All-star journalist Kerry Eleveld today published a piece at The Daily Beast in which she dissects and analyzes President Obama's "evolving" stance on marriage equality, and explains why the commander-in-chief should take the lead on an issue he's so far relegated to the states.
Here's but a taste of her lucid and compelling argument:
The president's posture has roiled some Americans.

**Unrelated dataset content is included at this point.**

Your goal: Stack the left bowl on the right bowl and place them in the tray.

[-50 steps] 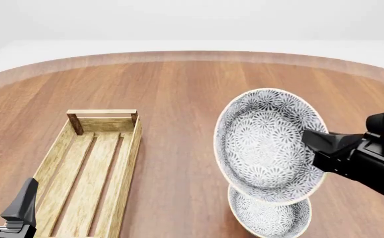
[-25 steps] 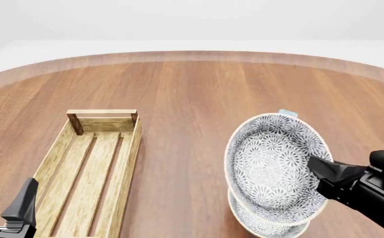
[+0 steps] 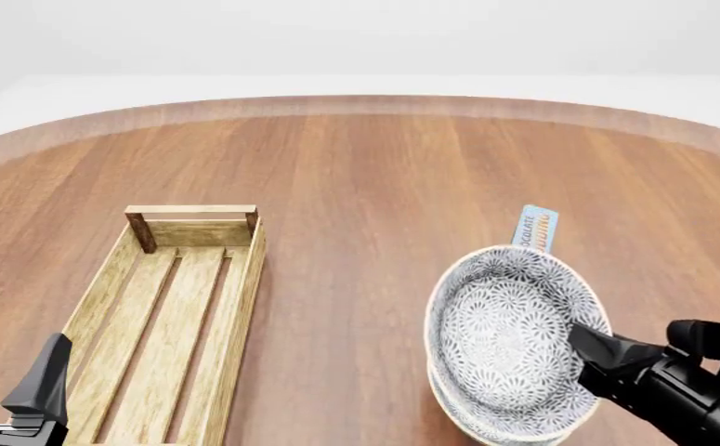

But others have made the case that far from hamstringing the marriage-equality movement, Obama is helping it by wisely withholding his endorsement as the issue simmers and stews at the state level.
“The genius of federalism is that it allowed us to prove that marriage equality would not lead to catastrophe, that it has in fact coincided with a strengthening of straight marriage, that in many states now, the sky has not fallen,” Andrew Sullivan wrote in a Newsweek/Daily Beast post last week entitled A President, Not a Governor. “Obama's defense of federalism in this instance is not a regressive throw-back; it is a pragmatic strategy.”
This logic is founded on two misguided assumptions: 1) that if Obama came out for same-sex marriage, the debate at the state level would somehow grind to a screeching halt; and 2) that Obama's position exists outside that deliberation, magically affecting neither the content nor the outcome of the debate.
Eleveld also argues that a more progressive position from the president would both help show the Supreme Court, should it hear a case on California's Proposition 8, that the nation's ready for equality, and would raise the bar for other Democratic candidates around the country.